これは業界に通じている鴻上氏が監督・脚本な訳ですから、ある程度リアルな話なんでしょうね。
リアル過ぎては重苦しいので、オーバー過ぎるぐらいのコメディしたのでしょうか。
しかしまあ、もう見る前からこれ絶対ヒットしないよなと思えるドラマが多く存在したり、似たり寄ったりの無難なドラマが多々作られるのもこれなら納得、こうなると、もはや原作が大ヒットした作品のドラマ化以外、今後ヒットドラマは生まれて来ないのかもしれませんね・・・。
まあそんな訳で、脚本家はつらいよ的な部分に関しては、なかなか面白かったと思いましたよ。
これ見ちゃうと、今後共同脚本で作られた作品に関しては、あらぬ想像をしてしまいそうです。

で、肝心のラブコメ部分に関しては、一昔、いや二昔前のラブコメって感じで、ちょっと古臭さは感じたかな、と言うか、チープ過ぎる演出が作品の質を下げているようで何か勿体無かったなと。

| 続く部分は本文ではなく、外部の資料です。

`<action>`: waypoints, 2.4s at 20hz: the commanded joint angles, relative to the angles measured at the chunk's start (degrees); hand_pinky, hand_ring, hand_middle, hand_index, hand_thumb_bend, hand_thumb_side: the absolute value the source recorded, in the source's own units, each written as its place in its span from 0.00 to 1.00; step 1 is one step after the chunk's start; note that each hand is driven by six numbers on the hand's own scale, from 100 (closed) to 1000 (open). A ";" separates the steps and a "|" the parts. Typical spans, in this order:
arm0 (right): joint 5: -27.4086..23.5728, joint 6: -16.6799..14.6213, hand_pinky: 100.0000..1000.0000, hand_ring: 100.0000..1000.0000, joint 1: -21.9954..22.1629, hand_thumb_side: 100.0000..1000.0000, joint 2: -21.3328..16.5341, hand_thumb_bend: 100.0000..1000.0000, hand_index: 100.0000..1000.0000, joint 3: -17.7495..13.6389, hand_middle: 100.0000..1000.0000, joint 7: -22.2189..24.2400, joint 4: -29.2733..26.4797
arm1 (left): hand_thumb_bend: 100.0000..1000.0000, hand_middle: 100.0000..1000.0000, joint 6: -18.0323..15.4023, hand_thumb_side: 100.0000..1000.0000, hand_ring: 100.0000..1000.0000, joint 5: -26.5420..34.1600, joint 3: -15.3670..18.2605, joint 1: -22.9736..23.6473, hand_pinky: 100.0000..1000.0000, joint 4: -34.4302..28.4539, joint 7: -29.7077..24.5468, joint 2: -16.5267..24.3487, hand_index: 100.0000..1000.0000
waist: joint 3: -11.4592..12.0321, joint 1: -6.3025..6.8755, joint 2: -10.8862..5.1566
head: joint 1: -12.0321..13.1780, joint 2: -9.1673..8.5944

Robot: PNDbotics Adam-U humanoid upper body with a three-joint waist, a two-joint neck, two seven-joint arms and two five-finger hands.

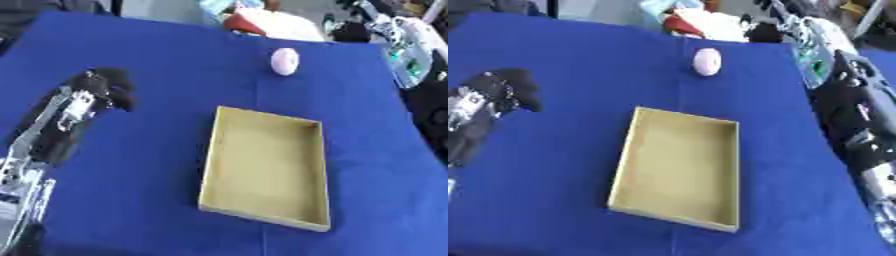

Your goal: Pick up objects on the table and place them in the box.

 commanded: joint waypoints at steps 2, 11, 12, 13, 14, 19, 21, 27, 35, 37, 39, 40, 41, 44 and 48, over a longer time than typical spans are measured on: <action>1.05 0.97 0.63 0.74 -1.59 0.59 -0.53 0.00 0.86 -1.02 0.76 -0.63 1.05 | 0.00 0.61 0.06 0.77 0.60 0.47 -0.54 -1.21 0.65 -0.77 -0.86 -0.06 0.79 | 0.28 0.11 -0.62 | -1.90 -0.22; 1.53 1.82 0.64 0.75 -2.09 0.69 0.89 0.00 0.87 -1.45 0.78 -0.70 3.03 | 0.00 0.61 0.41 0.78 0.60 -0.09 -0.94 -1.32 0.66 -0.44 -1.91 -0.43 0.79 | 0.88 -0.58 -0.40 | -4.08 -0.70; 1.75 1.85 0.64 0.75 -2.11 0.70 1.09 0.00 0.87 -1.42 0.78 -0.58 3.18 | 0.00 0.61 0.45 0.78 0.60 -0.21 -0.99 -1.34 0.66 -0.35 -2.11 -0.50 0.79 | 1.06 -0.67 -0.38 | -4.38 -0.77; 1.99 1.87 0.64 0.75 -2.11 0.70 1.31 0.00 0.87 -1.40 0.78 -0.48 3.33 | 0.00 0.61 0.49 0.78 0.60 -0.33 -1.03 -1.39 0.66 -0.27 -2.29 -0.58 0.79 | 1.29 -0.75 -0.35 | -4.75 -0.87; 2.22 1.87 0.65 0.75 -2.11 0.70 1.47 0.00 0.87 -1.41 0.78 -0.43 3.43 | 0.00 0.61 0.51 0.78 0.60 -0.43 -1.06 -1.44 0.66 -0.21 -2.43 -0.64 0.79 | 1.48 -0.80 -0.31 | -5.01 -0.95; 3.37 1.68 0.65 0.76 -1.86 0.78 2.29 0.00 0.88 -1.37 0.78 -0.14 4.16 | 0.00 0.62 0.51 0.79 0.60 -0.73 -1.15 -1.79 0.66 -0.26 -3.26 -0.93 0.79 | 2.52 -0.93 -0.02 | -6.24 -1.31; 3.80 1.45 0.66 0.76 -1.79 0.77 2.61 0.00 0.88 -1.32 0.79 -0.02 4.44 | 0.00 0.61 0.52 0.79 0.60 -0.82 -1.16 -1.83 0.66 -0.28 -3.41 -0.96 0.79 | 2.68 -0.90 0.09 | -6.56 -1.47; 7.73 -0.14 0.70 0.77 -1.74 0.82 3.13 0.00 0.91 -0.38 0.83 2.06 4.51 | 0.00 0.62 0.50 0.79 0.60 -1.26 -1.21 -1.86 0.66 -0.14 -3.76 -1.03 0.80 | 2.78 -0.91 0.30 | -7.30 -1.33; 16.66 -0.42 0.75 0.79 -1.32 0.81 3.05 0.07 0.95 -0.47 0.87 5.19 4.48 | 0.00 0.62 0.46 0.79 0.60 -1.78 -1.30 -2.08 0.66 -0.03 -4.23 -1.16 0.80 | 3.43 -1.13 0.60 | -8.02 -2.09; 18.16 -0.46 0.76 0.80 -1.21 0.83 3.09 0.09 0.95 -0.62 0.88 5.98 4.76 | 0.00 0.62 0.44 0.79 0.60 -1.83 -1.26 -2.11 0.66 -0.06 -4.24 -1.15 0.80 | 3.54 -1.14 0.64 | -8.12 -2.10; 19.55 -0.68 0.77 0.80 -1.17 0.84 3.15 0.12 0.95 -0.59 0.89 6.95 4.95 | 0.00 0.62 0.45 0.79 0.60 -1.87 -1.25 -2.12 0.66 -0.06 -4.25 -1.16 0.80 | 3.57 -1.14 0.68 | -8.24 -2.04; 20.23 -0.86 0.78 0.80 -1.17 0.85 3.18 0.13 0.95 -0.55 0.90 7.49 4.97 | 0.00 0.62 0.47 0.79 0.60 -1.90 -1.26 -2.12 0.66 -0.05 -4.28 -1.18 0.80 | 3.58 -1.14 0.70 | -8.29 -2.02; 20.83 -1.03 0.78 0.80 -1.15 0.86 3.22 0.14 0.94 -0.55 0.90 8.11 5.01 | 0.00 0.62 0.47 0.80 0.60 -1.95 -1.28 -2.12 0.66 -0.04 -4.33 -1.19 0.80 | 3.60 -1.14 0.71 | -8.34 -1.97; 22.52 -1.48 0.79 0.81 -1.15 0.87 3.25 0.16 0.92 -0.47 0.91 10.77 5.23 | 0.00 0.62 0.49 0.80 0.60 -2.12 -1.27 -2.11 0.66 -0.01 -4.44 -1.24 0.80 | 3.58 -1.13 0.76 | -8.36 -1.83; 24.70 -1.66 0.80 0.81 -1.01 0.54 3.27 0.07 0.84 -0.59 0.91 13.46 5.06 | 0.00 0.62 0.54 0.80 0.60 -2.44 -1.32 -2.11 0.66 0.11 -4.55 -1.35 0.80 | 3.50 -1.14 0.91 | -8.34 -1.89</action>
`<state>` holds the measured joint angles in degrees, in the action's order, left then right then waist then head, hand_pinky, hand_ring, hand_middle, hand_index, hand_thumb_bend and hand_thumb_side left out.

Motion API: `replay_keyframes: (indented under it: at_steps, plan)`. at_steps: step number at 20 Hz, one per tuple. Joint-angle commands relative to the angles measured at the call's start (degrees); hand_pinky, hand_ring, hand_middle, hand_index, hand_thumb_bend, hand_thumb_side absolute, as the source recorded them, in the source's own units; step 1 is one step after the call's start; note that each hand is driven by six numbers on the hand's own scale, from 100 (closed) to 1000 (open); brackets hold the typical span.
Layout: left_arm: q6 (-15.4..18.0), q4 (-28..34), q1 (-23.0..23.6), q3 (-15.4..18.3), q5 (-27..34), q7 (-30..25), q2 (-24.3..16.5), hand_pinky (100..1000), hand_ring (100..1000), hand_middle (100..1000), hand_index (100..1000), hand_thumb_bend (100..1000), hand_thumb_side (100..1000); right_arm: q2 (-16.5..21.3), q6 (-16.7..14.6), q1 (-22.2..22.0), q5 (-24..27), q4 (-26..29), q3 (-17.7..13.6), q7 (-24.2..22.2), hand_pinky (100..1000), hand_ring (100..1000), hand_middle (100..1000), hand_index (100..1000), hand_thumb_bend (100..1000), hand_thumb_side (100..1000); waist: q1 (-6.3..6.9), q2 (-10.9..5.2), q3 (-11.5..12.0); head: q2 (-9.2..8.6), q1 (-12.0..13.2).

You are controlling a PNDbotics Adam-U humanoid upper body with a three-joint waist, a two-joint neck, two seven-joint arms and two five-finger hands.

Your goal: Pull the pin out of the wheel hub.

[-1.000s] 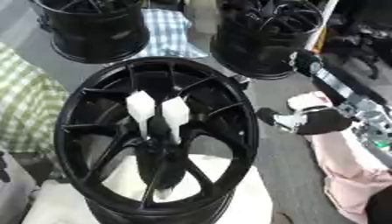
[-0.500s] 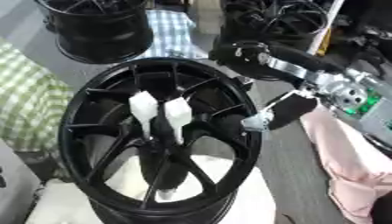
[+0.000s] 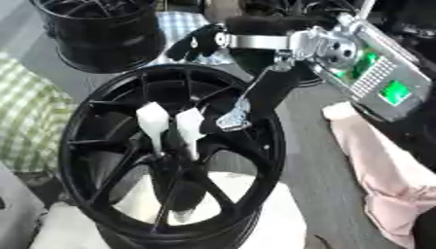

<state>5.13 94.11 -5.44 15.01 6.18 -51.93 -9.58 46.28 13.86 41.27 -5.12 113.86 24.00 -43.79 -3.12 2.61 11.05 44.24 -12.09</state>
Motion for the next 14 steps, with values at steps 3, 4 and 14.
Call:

特に劇中劇と、劇中劇の中の劇中劇はとんでもなくチープで、ちょっと見ていられないぐらいでした。
三層構造で描いた構成自体は悪くなかったんですけどねぇ。
でも、深田恭子の可愛さを堪能出来ればそれで良し、と思わされてしまうぐらい、ホント深キョンが可愛かったなぁ、演技力に関しては賛否あるでしょうが、もうこれはこれで彼女の味と言うことで個人的にはOKです、それと何気に劇中劇の疲れた主婦姿が結構好きでした。

スランプ気味の人気脚本家にはとても見えないところも、ある意味良くも悪くも深キョンらしかったかな。
私と恋に落ちてくださいの唐突感も、は?って感じですけど、でも見ているこっちはもう落ちてますって感じで、わがままぶりを楽しく見させてもらいました。
演技派の椎名桔平をこんな使い方するのはどうかなと思いましたが、彼だからこそ締まる部分もあって、何だかんだで楽しめましたし、コトの顛末も好きなオチでそこに関しては好印象でした。
チープな作風は返す返すも惜しかったですが、深田恭子の魅力と業界の裏話でまずまずは楽しめた映画だったかなと。